* What is expected
Below are the entries to retype; reproduce each one exactly.

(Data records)
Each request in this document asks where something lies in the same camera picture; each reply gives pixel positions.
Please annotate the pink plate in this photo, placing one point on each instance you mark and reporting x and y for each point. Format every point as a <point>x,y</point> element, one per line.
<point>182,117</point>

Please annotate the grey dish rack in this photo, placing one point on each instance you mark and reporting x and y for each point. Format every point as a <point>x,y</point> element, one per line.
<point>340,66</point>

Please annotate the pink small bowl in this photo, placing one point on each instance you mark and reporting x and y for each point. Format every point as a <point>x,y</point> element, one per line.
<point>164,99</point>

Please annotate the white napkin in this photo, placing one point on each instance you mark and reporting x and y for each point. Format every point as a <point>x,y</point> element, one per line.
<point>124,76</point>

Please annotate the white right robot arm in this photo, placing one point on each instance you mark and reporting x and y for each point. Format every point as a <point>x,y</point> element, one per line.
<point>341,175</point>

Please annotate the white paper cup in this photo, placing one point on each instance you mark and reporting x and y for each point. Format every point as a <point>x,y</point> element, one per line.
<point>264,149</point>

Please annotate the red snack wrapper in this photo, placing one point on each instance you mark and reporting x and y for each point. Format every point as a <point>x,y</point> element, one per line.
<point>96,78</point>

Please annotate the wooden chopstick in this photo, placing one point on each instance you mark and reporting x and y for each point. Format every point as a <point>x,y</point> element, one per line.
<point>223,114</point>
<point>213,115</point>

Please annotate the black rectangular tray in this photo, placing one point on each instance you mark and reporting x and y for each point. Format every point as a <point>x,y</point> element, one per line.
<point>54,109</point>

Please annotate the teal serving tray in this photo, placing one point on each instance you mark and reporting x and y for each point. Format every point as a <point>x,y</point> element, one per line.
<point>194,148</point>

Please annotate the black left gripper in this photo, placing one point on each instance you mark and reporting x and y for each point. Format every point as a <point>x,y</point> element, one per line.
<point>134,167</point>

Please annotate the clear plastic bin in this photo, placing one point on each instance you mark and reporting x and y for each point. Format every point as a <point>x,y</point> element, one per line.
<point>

* Exercise answer
Each request in this document asks where something lies in the same camera picture; each reply gives pixel positions.
Please annotate the pink plate in this photo, placing one point on each instance you mark and reporting x and y for each point. Format every point as a <point>x,y</point> element, one per line.
<point>182,117</point>

Please annotate the grey dish rack in this photo, placing one point on each instance you mark and reporting x and y for each point. Format every point as a <point>x,y</point> element, one per line.
<point>340,66</point>

Please annotate the pink small bowl in this photo, placing one point on each instance you mark and reporting x and y for each point. Format every point as a <point>x,y</point> element, one per line.
<point>164,99</point>

Please annotate the white napkin in this photo, placing one point on each instance you mark and reporting x and y for each point. Format every point as a <point>x,y</point> element, one per line.
<point>124,76</point>

Please annotate the white right robot arm in this photo, placing one point on each instance you mark and reporting x and y for each point. Format every point as a <point>x,y</point> element, one per line.
<point>341,175</point>

Please annotate the white paper cup in this photo, placing one point on each instance you mark and reporting x and y for each point. Format every point as a <point>x,y</point> element, one per line.
<point>264,149</point>

Please annotate the red snack wrapper in this photo, placing one point on each instance you mark and reporting x and y for each point. Format every point as a <point>x,y</point> element, one per line.
<point>96,78</point>

Please annotate the wooden chopstick in this photo, placing one point on each instance you mark and reporting x and y for each point. Format every point as a <point>x,y</point> element, one per line.
<point>223,114</point>
<point>213,115</point>

Please annotate the black rectangular tray in this photo, placing one point on each instance you mark and reporting x and y for each point. Format every point as a <point>x,y</point> element, one per line.
<point>54,109</point>

Please annotate the teal serving tray in this photo, placing one point on each instance you mark and reporting x and y for each point. Format every point as a <point>x,y</point> element, one per line.
<point>194,148</point>

Please annotate the black left gripper in this photo, placing one point on each instance you mark and reporting x and y for each point. Format every point as a <point>x,y</point> element, one per line.
<point>134,167</point>

Please annotate the clear plastic bin in this photo, placing one point on each instance you mark and reporting x and y for each point. Format every point as a <point>x,y</point> element, one per line.
<point>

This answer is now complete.